| Exercise details |
Repeat the stretch of entries below from the line with "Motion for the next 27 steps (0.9" through the line with "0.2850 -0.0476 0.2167". Include both ends and add nothing.

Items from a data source
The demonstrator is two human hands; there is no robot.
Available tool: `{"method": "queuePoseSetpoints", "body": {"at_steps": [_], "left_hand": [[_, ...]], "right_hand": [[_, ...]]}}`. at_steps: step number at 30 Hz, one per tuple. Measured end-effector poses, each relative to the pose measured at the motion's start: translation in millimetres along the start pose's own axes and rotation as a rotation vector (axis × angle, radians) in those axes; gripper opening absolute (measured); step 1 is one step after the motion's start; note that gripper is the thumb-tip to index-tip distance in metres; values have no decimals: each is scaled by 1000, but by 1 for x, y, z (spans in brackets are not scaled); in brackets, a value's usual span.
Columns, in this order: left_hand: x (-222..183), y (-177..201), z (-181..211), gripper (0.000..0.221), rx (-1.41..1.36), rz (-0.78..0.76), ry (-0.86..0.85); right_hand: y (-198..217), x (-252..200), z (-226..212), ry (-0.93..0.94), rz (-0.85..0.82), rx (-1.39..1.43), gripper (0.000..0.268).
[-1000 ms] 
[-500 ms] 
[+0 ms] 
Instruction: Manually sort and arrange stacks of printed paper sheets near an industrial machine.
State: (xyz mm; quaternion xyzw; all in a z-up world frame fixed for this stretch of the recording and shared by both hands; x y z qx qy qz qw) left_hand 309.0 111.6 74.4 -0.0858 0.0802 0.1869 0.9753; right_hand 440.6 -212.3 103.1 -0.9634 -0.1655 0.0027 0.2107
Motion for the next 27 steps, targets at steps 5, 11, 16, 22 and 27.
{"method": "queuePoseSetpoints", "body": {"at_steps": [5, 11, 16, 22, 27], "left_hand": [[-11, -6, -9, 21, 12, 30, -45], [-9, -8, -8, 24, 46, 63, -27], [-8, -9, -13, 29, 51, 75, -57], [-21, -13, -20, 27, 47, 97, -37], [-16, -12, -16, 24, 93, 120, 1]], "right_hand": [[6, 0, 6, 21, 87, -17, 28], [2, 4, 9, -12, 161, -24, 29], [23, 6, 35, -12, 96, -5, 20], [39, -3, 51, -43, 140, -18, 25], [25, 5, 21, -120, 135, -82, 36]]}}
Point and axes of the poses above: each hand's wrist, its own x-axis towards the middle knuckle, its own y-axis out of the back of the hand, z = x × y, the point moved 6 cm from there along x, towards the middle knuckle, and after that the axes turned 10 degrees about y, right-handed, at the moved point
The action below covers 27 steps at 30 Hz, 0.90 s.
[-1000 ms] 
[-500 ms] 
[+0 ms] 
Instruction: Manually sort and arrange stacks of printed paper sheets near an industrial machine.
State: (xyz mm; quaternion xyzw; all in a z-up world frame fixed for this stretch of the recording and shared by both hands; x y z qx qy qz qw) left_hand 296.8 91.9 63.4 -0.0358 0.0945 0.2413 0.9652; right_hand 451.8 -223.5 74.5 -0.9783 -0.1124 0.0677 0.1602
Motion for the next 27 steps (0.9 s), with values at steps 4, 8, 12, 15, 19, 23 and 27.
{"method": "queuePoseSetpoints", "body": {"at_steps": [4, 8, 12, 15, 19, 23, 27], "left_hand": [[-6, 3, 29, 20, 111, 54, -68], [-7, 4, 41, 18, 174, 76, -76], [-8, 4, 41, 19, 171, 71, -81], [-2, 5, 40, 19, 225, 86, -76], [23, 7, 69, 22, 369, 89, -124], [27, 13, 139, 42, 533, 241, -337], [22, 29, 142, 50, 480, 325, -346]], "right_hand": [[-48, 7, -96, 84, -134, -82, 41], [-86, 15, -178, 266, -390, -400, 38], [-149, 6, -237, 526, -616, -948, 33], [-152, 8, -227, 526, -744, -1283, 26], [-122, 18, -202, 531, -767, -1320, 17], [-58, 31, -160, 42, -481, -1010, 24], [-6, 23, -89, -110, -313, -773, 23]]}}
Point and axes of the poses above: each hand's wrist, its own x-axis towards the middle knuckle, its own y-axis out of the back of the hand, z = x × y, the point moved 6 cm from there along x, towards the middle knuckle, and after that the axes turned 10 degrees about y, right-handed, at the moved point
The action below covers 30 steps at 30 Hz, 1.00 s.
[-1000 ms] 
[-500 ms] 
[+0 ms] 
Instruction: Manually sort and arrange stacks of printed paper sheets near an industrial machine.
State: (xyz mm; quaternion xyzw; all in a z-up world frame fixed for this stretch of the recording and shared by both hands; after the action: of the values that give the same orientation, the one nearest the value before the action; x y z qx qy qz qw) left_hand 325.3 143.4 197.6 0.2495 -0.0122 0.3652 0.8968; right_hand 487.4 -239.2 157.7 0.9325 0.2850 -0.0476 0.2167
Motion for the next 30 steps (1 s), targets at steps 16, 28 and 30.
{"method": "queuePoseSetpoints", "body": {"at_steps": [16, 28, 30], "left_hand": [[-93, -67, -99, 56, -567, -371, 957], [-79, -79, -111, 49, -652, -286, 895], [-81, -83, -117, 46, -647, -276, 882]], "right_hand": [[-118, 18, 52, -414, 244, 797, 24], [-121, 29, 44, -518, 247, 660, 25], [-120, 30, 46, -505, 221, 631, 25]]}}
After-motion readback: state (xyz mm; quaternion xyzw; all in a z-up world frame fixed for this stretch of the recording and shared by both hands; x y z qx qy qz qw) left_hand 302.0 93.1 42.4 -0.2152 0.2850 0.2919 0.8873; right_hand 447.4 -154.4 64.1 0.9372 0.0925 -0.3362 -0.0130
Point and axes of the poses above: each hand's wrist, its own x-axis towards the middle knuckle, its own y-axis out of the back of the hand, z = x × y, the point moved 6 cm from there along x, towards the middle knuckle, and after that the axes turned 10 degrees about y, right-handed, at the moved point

| Your solution |
Motion for the next 27 steps (0.9 s), with values at steps 4, 8, 12, 15, 19, 23 and 27.
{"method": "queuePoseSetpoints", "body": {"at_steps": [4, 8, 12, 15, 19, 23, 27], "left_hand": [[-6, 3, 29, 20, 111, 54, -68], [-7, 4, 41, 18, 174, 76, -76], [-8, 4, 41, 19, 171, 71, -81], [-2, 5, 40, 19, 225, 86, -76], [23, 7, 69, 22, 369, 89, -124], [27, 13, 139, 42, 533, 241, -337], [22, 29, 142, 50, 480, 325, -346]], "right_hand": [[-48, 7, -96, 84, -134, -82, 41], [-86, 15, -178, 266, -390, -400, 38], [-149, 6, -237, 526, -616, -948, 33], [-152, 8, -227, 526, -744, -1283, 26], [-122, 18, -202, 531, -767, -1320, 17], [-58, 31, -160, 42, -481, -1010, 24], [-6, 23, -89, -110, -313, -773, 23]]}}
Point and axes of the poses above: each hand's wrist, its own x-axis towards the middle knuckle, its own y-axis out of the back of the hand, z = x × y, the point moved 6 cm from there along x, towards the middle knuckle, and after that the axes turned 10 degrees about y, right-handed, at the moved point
The action below covers 30 steps at 30 Hz, 1.00 s.
[-1000 ms] 
[-500 ms] 
[+0 ms] 
Instruction: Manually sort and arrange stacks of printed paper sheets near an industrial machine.
State: (xyz mm; quaternion xyzw; all in a z-up world frame fixed for this stretch of the recording and shared by both hands; after the action: of the values that give the same orientation, the one nearest the value before the action; x y z qx qy qz qw) left_hand 325.3 143.4 197.6 0.2495 -0.0122 0.3652 0.8968; right_hand 487.4 -239.2 157.7 0.9325 0.2850 -0.0476 0.2167

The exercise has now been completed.